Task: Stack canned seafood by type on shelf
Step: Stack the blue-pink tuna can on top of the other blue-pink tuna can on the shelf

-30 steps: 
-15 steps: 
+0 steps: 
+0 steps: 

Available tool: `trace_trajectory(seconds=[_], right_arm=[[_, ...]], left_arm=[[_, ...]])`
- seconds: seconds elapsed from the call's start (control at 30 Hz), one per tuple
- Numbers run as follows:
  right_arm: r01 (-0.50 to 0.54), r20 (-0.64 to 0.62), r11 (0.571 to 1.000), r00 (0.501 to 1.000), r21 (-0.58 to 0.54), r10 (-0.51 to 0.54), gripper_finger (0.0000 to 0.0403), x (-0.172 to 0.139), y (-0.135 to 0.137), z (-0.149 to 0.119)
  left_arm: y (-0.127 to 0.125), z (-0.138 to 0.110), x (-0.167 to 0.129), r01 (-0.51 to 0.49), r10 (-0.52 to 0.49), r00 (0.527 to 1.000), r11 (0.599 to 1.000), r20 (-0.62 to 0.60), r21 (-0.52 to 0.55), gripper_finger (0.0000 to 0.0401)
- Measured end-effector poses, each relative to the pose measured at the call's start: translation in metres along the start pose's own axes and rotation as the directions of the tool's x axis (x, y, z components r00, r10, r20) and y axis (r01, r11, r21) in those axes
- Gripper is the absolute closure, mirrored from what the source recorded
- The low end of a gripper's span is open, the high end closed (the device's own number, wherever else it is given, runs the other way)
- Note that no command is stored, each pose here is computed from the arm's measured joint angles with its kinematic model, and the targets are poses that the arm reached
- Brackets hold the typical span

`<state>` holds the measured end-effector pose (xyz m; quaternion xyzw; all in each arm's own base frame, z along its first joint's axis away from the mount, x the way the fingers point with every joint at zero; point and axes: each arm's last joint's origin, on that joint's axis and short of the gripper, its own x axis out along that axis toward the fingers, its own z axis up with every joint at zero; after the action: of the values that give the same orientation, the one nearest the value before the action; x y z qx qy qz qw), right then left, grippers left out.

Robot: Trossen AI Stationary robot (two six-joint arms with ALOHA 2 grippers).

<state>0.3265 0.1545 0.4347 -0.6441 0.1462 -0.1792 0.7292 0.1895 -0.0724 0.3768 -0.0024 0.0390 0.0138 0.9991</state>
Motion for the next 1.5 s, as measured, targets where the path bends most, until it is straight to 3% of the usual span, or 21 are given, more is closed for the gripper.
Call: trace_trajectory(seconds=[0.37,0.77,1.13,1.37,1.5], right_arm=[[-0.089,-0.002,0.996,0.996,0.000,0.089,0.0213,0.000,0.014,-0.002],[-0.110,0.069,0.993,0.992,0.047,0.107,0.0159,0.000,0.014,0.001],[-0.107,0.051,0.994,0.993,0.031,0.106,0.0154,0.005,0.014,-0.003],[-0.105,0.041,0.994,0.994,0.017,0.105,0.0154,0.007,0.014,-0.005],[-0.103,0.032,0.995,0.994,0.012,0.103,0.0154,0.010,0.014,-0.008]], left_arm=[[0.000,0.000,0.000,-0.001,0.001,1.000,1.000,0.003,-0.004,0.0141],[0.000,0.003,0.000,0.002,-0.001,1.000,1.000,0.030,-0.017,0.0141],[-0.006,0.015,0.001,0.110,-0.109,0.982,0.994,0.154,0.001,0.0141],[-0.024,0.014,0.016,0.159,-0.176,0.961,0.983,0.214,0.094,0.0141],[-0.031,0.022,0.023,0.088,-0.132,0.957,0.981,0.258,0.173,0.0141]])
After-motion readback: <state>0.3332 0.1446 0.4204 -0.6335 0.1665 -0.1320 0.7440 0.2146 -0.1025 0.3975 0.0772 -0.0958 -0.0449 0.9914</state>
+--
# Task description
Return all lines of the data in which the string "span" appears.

# Problem solution
- The low end of a gripper's span is open, the high end closed (the device's own number, wherever else it is given, runs the other way)
- Brackets hold the typical span
Motion for the next 1.5 s, as measured, targets where the path bends most, until it is straight to 3% of the usual span, or 21 are given, more is closed for the gripper.

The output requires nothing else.